The question I have is how much does data come into play into managing what is loaded of the different options? I imagine QF (and indeed any airline) should be able gather good data around what dishes are selected on any given route in any given season, and cater accordingly. Granted on specific flights you could encounter problems, on balance throughout a year it should not be a systematic problem, especially if they overcater by 1 or 2 meals on each dish (or do they just cater the exact number of dishes and not over cater at all?)
Some years back did a tour of QF Catering in BNE which was very interesting. There are a few docos on airline ops out there too that cover catering and it's very much a mix of historic pax demand data and logistics They'll look at things like general pax mix and preferences on certain routes, as well as cultural requirements (eg no pork to/from DXB).. route specific demand patterns would be things like more asian sty;e food options to/from Asian ports and the like.
The reality is though it's all a bit of guesswork. There's no way to predict what any particular pax will desire on any particular flight and unlike far smaller cabins like F it's not possible to massively over cater (and as mentioned above QF don't do a lot of that unlike some other carriers like SQ or EK who will take the hit for pax satisfaction). Looking an an A380 for example you need to cater to over 400 pax (let's keep crew separate) and have some mix of options but you just do npt have the room or realistic ability to carry enough of every meal option on each sector - there would be so much wastage and cost in food bill, fuel etc that it's just not going to be an option.
And food needs to be prepared hours before a flight and be frozen up and sent to the aircraft a specific time before departure, say 45 minutes or so.. so late changes, upgrades, etc can put a spanner in the works (hence the infamous "Catering Not Assured" messages).
One thing I would say to those that want far more chance of a hopefully acceptable meal or at least a guarantee of one(as much as can be) is to go for a special meal because those are catered separately. Now again if late changes are made this can obviously mess that up, but they definitely track the special meals and work to manage them as best they can.
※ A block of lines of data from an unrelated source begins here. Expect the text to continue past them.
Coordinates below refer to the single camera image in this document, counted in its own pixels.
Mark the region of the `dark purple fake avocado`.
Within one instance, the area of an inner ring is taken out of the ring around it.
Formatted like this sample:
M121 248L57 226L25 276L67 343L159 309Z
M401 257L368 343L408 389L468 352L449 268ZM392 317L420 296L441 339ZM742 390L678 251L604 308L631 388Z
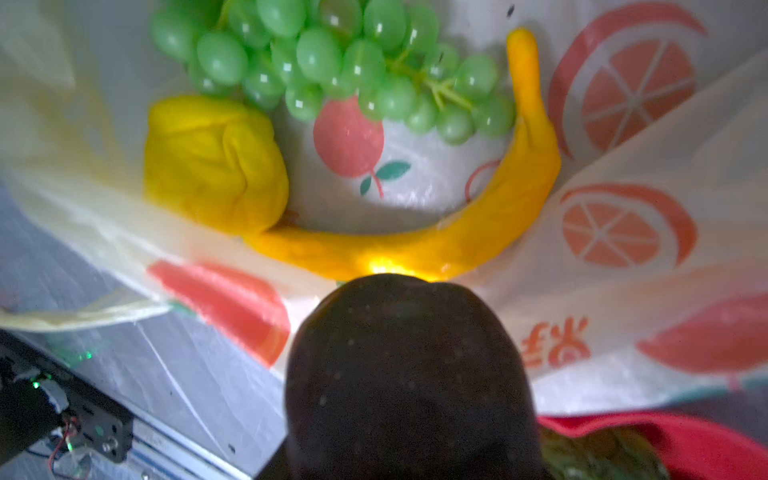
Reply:
M541 479L521 355L469 289L378 274L328 295L285 378L295 479Z

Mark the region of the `yellow fake lemon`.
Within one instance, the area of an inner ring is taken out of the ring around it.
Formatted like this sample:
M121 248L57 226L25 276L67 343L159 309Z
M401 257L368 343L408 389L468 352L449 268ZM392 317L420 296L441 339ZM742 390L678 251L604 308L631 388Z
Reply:
M270 229L289 199L271 120L224 98L185 95L154 103L144 150L144 196L228 235Z

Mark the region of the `green fake lime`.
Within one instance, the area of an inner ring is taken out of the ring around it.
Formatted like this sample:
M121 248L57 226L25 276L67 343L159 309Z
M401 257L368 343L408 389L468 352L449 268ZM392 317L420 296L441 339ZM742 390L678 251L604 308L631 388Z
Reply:
M614 427L571 438L540 427L549 479L670 479L651 443L630 427Z

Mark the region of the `red flower-shaped plastic plate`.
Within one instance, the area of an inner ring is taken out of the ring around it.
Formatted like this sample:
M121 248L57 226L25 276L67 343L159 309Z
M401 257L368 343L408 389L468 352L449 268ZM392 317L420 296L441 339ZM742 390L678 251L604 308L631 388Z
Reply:
M766 479L767 449L717 423L663 411L581 417L541 416L539 423L577 438L631 427L656 449L673 479Z

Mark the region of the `yellow fake banana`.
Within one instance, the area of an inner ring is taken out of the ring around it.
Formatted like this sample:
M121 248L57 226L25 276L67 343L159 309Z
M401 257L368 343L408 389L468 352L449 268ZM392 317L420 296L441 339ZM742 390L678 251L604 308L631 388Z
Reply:
M526 28L512 31L506 52L517 106L513 139L485 190L464 209L404 233L276 227L247 236L246 244L273 260L344 282L382 273L445 281L497 257L536 221L561 169L556 132L541 94L534 34Z

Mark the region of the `green fake grapes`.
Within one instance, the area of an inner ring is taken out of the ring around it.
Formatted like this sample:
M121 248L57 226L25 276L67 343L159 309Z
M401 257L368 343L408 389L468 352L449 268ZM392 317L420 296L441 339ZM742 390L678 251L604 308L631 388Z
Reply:
M370 121L461 145L504 136L516 117L494 60L443 42L427 1L166 1L149 31L197 92L304 122L352 98Z

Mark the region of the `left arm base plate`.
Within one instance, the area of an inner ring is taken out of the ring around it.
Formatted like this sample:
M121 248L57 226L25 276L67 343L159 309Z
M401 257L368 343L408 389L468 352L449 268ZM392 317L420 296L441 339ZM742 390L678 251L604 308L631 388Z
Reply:
M1 334L1 462L60 428L66 441L124 462L134 415L47 355Z

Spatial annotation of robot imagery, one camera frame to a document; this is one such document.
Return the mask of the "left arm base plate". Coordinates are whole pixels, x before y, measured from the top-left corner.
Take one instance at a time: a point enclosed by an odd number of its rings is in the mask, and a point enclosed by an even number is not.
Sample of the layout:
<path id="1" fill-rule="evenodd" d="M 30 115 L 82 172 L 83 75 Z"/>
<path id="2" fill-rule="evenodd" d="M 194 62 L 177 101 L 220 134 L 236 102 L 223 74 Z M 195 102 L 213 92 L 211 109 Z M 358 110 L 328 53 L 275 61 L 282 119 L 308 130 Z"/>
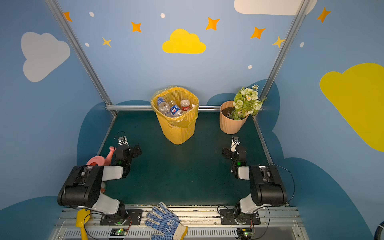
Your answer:
<path id="1" fill-rule="evenodd" d="M 101 217 L 100 226 L 138 226 L 141 223 L 143 210 L 128 209 L 126 218 L 120 219 L 117 215 L 104 215 Z"/>

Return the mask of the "Pepsi bottle blue label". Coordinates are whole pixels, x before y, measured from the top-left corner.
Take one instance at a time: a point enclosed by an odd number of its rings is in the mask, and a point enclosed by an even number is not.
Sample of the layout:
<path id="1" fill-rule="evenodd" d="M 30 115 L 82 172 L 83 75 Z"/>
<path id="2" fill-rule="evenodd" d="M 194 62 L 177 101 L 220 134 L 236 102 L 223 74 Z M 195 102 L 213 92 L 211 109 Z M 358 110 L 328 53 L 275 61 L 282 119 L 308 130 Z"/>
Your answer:
<path id="1" fill-rule="evenodd" d="M 178 105 L 173 105 L 170 108 L 170 114 L 172 118 L 177 118 L 183 114 L 183 110 Z"/>

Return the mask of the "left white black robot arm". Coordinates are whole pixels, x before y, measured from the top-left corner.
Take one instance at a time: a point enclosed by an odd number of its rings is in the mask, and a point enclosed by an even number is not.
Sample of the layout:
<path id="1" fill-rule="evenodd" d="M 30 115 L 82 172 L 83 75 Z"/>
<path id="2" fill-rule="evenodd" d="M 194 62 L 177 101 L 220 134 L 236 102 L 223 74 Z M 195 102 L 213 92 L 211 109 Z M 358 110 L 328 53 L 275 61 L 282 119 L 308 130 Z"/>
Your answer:
<path id="1" fill-rule="evenodd" d="M 110 149 L 110 155 L 116 156 L 115 163 L 101 156 L 101 163 L 92 161 L 71 170 L 58 194 L 58 204 L 74 209 L 89 209 L 102 215 L 101 226 L 138 226 L 142 219 L 142 210 L 127 210 L 122 200 L 108 197 L 102 192 L 102 184 L 111 180 L 126 178 L 131 170 L 133 158 L 142 154 L 139 145 L 127 144 Z"/>

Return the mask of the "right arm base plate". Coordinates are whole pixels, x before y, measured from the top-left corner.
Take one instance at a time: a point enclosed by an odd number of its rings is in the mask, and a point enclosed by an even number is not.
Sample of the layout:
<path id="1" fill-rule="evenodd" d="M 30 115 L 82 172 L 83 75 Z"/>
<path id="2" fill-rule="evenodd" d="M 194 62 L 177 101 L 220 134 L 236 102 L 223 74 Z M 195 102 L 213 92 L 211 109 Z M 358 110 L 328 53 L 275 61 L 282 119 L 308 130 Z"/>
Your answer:
<path id="1" fill-rule="evenodd" d="M 260 225 L 258 214 L 244 214 L 235 209 L 219 209 L 222 225 Z"/>

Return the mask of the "red label water bottle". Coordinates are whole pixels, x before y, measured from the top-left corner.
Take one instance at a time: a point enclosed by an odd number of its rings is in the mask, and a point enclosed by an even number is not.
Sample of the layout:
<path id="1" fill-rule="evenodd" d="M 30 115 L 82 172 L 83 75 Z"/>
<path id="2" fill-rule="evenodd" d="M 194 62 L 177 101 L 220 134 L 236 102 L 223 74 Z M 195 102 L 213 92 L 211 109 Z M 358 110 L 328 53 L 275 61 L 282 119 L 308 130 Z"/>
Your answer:
<path id="1" fill-rule="evenodd" d="M 191 102 L 188 99 L 182 99 L 180 101 L 180 105 L 181 105 L 181 109 L 184 112 L 187 112 L 187 111 L 189 111 L 191 109 Z"/>

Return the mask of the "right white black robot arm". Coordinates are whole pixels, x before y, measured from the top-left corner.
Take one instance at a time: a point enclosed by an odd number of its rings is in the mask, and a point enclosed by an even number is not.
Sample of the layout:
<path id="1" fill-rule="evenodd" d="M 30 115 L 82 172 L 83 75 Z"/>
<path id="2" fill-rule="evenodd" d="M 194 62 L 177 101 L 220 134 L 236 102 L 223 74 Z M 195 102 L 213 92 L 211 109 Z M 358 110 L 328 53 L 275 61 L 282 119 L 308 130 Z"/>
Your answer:
<path id="1" fill-rule="evenodd" d="M 288 203 L 288 194 L 277 166 L 247 165 L 246 149 L 236 144 L 223 148 L 222 155 L 231 160 L 231 173 L 235 178 L 248 181 L 250 186 L 250 193 L 239 200 L 232 214 L 220 211 L 228 225 L 250 224 L 259 209 Z"/>

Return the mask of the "blue label bottle front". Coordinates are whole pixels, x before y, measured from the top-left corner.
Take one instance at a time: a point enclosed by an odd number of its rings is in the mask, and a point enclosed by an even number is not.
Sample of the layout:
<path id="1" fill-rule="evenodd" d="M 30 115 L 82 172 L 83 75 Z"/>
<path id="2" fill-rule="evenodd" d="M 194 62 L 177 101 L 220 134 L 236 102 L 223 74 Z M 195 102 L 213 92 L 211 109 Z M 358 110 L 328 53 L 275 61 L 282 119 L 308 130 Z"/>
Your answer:
<path id="1" fill-rule="evenodd" d="M 158 105 L 158 110 L 163 115 L 168 115 L 170 113 L 171 106 L 164 97 L 157 98 L 157 105 Z"/>

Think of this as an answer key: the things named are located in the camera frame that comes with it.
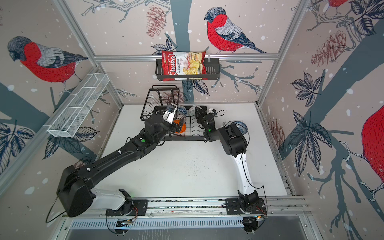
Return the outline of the dark blue patterned bowl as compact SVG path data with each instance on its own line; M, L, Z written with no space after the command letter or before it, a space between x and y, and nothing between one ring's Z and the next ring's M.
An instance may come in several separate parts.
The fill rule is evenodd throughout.
M184 106L180 106L179 105L178 108L177 108L177 113L182 115L182 116L187 116L188 111L187 111L187 109Z

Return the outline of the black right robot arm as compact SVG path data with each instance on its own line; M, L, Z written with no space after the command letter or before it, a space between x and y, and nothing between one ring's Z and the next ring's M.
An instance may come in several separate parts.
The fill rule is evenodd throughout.
M251 180L246 152L248 142L241 133L238 124L227 123L224 127L216 128L215 117L217 111L206 110L202 107L195 107L195 117L198 125L203 129L204 141L219 141L225 153L232 157L238 177L238 195L240 209L245 214L259 212L267 214L267 207L262 198L259 197L258 187L254 186Z

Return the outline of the black wire dish rack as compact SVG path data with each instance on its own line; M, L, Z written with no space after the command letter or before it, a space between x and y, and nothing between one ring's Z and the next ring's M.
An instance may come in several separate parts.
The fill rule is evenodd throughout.
M141 113L141 120L145 121L154 114L163 115L167 105L176 104L184 106L187 111L192 104L187 103L187 97L184 96L183 92L175 85L153 85L147 94L143 110ZM204 134L202 126L198 124L196 117L186 116L187 120L186 131L181 134L176 132L171 133L165 137L167 141L203 141Z

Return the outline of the orange plastic bowl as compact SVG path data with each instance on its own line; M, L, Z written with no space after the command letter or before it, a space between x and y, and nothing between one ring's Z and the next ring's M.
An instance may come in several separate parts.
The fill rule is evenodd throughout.
M181 134L184 133L187 129L186 124L181 121L181 120L175 120L174 123L177 125L176 126L176 133Z

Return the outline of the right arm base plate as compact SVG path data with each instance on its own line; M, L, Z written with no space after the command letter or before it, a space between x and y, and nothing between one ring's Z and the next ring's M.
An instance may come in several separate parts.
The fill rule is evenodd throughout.
M267 206L264 200L242 202L239 198L225 199L224 207L227 215L266 215Z

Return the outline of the grey green patterned bowl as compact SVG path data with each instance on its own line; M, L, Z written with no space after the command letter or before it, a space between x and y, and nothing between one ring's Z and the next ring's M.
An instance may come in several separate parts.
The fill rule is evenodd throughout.
M190 106L188 110L188 116L195 117L196 116L196 105Z

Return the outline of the blue floral ceramic bowl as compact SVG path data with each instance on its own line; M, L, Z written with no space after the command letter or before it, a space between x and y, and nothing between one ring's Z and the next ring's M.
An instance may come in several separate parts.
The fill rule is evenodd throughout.
M245 135L248 132L248 127L245 123L241 121L234 121L234 124L238 127L238 129L243 135Z

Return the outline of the white maroon patterned bowl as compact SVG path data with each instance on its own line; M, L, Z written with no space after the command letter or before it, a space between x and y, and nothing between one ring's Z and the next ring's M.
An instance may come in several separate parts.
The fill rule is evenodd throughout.
M180 122L185 122L187 120L187 117L181 113L177 113L177 120Z

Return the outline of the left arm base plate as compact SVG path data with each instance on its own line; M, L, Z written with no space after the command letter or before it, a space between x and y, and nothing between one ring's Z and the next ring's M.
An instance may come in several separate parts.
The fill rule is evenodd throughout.
M145 216L147 207L148 207L148 200L144 199L133 199L126 201L119 209L117 210L106 210L106 216L107 217L138 217L138 216Z

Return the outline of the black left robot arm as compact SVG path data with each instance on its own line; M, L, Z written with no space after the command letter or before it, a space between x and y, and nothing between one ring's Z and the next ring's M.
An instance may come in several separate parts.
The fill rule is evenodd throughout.
M153 115L145 120L145 128L118 150L94 163L65 168L57 189L57 198L65 213L73 218L88 210L97 199L92 189L115 171L160 146L160 141L170 132L173 123L173 120L164 120L161 115Z

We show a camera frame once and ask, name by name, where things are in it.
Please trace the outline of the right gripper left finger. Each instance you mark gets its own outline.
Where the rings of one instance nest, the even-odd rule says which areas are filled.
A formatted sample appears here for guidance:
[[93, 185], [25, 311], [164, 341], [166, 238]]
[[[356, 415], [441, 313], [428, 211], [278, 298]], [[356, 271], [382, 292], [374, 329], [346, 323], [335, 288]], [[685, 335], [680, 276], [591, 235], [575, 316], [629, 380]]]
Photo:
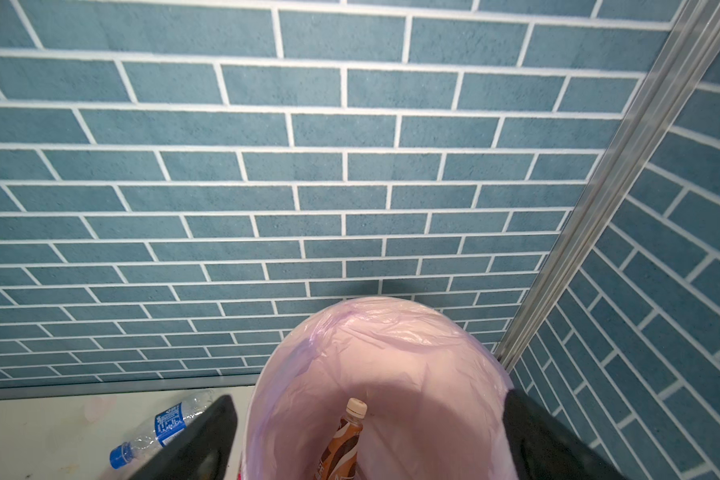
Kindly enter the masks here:
[[222, 479], [238, 426], [230, 395], [211, 406], [155, 455], [135, 460], [134, 479]]

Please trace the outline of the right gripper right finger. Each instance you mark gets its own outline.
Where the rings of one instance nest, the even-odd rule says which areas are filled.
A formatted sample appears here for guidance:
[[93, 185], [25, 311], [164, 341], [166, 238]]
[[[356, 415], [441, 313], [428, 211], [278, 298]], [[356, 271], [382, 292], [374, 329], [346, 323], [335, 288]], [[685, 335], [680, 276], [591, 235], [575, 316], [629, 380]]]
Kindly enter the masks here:
[[503, 425], [522, 480], [624, 480], [611, 464], [518, 389], [504, 401]]

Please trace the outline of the blue label water bottle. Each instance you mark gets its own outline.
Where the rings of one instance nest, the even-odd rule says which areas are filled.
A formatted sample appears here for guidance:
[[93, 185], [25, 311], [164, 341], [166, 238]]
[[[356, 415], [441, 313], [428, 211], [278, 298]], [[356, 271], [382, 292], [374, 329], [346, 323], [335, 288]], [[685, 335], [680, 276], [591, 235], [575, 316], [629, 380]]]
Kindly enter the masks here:
[[118, 470], [135, 460], [155, 455], [202, 415], [214, 400], [210, 390], [200, 390], [148, 418], [129, 440], [110, 452], [110, 466]]

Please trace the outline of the brown coffee drink bottle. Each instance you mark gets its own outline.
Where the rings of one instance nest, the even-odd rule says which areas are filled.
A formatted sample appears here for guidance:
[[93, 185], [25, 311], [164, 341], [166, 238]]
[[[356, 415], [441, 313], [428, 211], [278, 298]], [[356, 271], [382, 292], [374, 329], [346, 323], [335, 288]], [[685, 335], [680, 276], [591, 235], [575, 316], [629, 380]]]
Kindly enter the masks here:
[[354, 480], [358, 472], [358, 446], [367, 405], [350, 398], [339, 427], [323, 451], [315, 474], [316, 480]]

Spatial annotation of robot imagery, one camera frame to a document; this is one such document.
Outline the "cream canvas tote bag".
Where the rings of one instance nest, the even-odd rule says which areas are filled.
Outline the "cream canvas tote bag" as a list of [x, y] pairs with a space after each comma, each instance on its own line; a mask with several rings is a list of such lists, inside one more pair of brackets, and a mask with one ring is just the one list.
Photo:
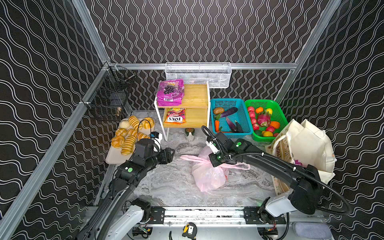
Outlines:
[[334, 176], [337, 161], [330, 138], [308, 120], [291, 120], [278, 136], [265, 146], [268, 154], [281, 160], [319, 171], [321, 181], [327, 184]]

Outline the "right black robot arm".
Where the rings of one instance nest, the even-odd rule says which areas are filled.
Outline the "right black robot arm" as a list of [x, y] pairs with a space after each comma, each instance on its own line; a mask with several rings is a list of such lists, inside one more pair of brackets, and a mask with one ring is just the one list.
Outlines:
[[[291, 164], [260, 150], [244, 139], [232, 141], [223, 133], [213, 134], [205, 126], [202, 127], [202, 130], [207, 136], [207, 145], [213, 151], [209, 155], [213, 167], [225, 164], [231, 167], [236, 166], [236, 164], [249, 164], [288, 185], [290, 188], [288, 192], [264, 200], [260, 208], [263, 215], [278, 217], [294, 211], [306, 215], [313, 215], [316, 211], [341, 216], [352, 213], [350, 203], [340, 193], [321, 181], [316, 167]], [[339, 198], [344, 203], [345, 210], [335, 211], [321, 207], [320, 198], [324, 191], [328, 191]]]

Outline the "pink plastic bag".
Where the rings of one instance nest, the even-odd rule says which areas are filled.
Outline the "pink plastic bag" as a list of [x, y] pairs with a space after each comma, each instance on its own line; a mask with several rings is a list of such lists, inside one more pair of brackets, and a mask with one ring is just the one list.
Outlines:
[[209, 192], [222, 187], [228, 180], [230, 170], [248, 171], [251, 169], [251, 166], [245, 163], [222, 164], [214, 167], [209, 159], [209, 154], [212, 153], [210, 147], [205, 146], [198, 156], [180, 156], [181, 160], [192, 162], [192, 176], [201, 192]]

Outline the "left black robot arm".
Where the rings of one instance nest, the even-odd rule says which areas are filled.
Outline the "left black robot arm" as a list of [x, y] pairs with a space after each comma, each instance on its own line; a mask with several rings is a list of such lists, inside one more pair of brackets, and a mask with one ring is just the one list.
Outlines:
[[174, 149], [161, 149], [152, 139], [138, 141], [130, 159], [118, 167], [102, 204], [75, 239], [121, 240], [135, 225], [149, 223], [151, 204], [141, 199], [133, 200], [118, 220], [116, 217], [147, 173], [158, 165], [171, 163], [174, 155]]
I recall in BNE on the tour one of our group had a special meal request in for their flight which was some hours away. When we were there they actually located that meal sitting in the cart ready to go. That was pretty cool (literally too
) and we saw the displays of flight status, meal requests, pax numbers as that current time representing the mix required.
It is a very big logical operation not only to try and eensure the quality of meals and numbers, but obviously the safety of the meals and the time sensitive process of meal prep - cooking and making sure they are packed away quickly to avoid any contamination or risk, things like salads being made in specific conditions and all sorted in the required time.
And yes, obviously, things happen. Sometimes the meals go astray, the mix is not right because say an extra 20 pax go for the fish instead of the pasta, or someone makes a human error with handing out a special meal (that seems really odd to me but well.. human error). and when irrops strike, people chop and change flights, miss connections etc, the whole system can get thrown out of the window. For example I remember being on a flight delayed by a bunch of hours.. they hit some limit where all the catering that had been loaded was deemed out of date and had to be chucked. IIRC this was an EK flight.. they sourced new catering but obviously no menus matched and it was all a bit hit and miss (I was in F IIRC).. the food was still great but it was obviously not what was expected but.. these things happen. That made it actually kind of exciting tbh
I think as airlines contemplate ever longer sectors, like 20 ours that food becomes so much more critical. I mean if you can't get something acceptable to eat on a 3 hour flight you'll survive.. but 12, 15 or 20 hours? That's a whole other thing.. specially for folks with dietry requirements, allergies etc and poses another part of the challenge for carriers like QF to consider.